David Hockney reflects upon life and art as he journeys through lockdown in rural Normandy
‘We have lost touch with nature, rather foolishly as we are a part of it, not outside it. This will in time be over and then what? What have we learned?... The only real things in life are food and love, in that order, just like [for] our little dog Ruby... and the source of art is love. I love life.’ ? DAVID HOCKNEY
Praise for David Hockney and Martin Gayford's previous book,A History of Pictures:
'I won't read a more interesting book all year ... utterly fascinating' AN Wilson, Sunday Times
'A magic flight of a book... It's a measure of Hockney's vividness of perception that he can always put a cap on Gayford's knowledge ... fabulous' Clive James, Guardian
‘Elegant and often surprising… Hockney flags up a topic and Gayford gives the critical armature: it makes for a refreshing double act’ Michael Prodger’s Books of the Year, Sunday Times
'An eloquent conversational testimony to the vividness of life lived through intelligent looking. You will see Caravaggio and Citizen Kane with fresh eyes' Daily Telegraph
'[Hockney] asks big questions about the nature of picture-making and the relationship between painters and photography in a way that no other contemporary artist seems to do ... enormously good-humoured and entertaining ... On almost every page, there is an interesting provocation' Andrew Marr, New Statesman
On turning eighty, David Hockney sought out rustic tranquillity for the first time: a place to watch the sunset and the change of the seasons; a place to keep the madness of the world at bay. So when Covid-19 and lockdown struck, it made little difference to life at La Grande Cour, the centuries-old Normandy farmhouse where Hockney set up a studio a year before, in time to paint the arrival of spring. In fact, he relished the enforced isolation as an opportunity for even greater devotion to his art.
Spring Cannot be Cancelled is an uplifting manifesto that affirms art’s capacity to divert and inspire. It is based on a wealth of new conversations and correspondence between Hockney and the art critic Martin Gayford, his long-time friend and collaborator. Their exchanges are illustrated by a selection of Hockney’s new, unpublished Normandy iPad drawings and paintings alongside works by van Gogh, Monet, Bruegel, and others.

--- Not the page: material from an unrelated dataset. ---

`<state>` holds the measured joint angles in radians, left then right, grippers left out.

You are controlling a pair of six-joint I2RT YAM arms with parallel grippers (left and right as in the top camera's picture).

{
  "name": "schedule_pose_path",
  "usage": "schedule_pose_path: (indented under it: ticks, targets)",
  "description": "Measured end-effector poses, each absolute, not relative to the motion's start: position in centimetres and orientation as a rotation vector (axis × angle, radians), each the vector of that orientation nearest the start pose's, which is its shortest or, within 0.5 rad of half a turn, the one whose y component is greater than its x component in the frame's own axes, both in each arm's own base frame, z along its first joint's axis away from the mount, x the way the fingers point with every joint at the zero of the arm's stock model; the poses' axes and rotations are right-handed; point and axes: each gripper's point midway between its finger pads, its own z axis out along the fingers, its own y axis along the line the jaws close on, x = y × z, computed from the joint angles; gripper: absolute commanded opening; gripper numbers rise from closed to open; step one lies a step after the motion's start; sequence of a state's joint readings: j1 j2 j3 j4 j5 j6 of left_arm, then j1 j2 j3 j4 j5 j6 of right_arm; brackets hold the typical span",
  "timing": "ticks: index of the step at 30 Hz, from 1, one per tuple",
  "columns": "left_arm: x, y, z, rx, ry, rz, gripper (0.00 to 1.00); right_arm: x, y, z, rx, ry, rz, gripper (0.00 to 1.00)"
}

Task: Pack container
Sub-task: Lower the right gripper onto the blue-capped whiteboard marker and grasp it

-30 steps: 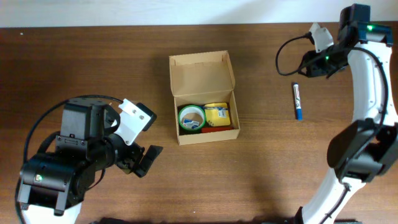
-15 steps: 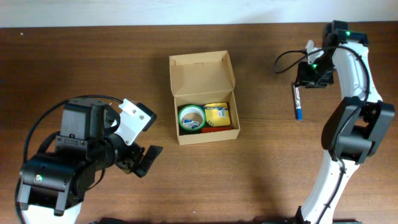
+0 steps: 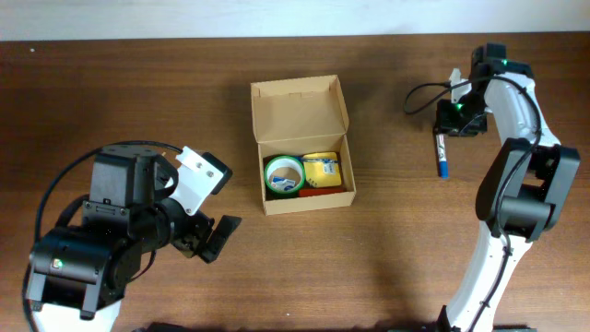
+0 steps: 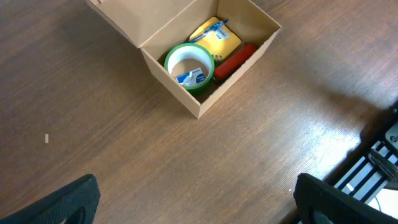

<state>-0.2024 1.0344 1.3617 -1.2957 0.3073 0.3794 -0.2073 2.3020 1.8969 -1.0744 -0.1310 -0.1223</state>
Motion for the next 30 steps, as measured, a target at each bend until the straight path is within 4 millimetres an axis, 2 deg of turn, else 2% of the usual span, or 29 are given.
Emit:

We see how Hockney is propelled ever forward by his infectious enthusiasms and sense of wonder. A lifelong contrarian, he has been in the public eye for sixty years, yet remains entirely unconcerned by the view of critics or even history. He is utterly absorbed by his four acres of northern France and by the themes that have fascinated him for decades: light, colour, space, perception, water, trees. He has much to teach us, not only about how to see... but about how to live.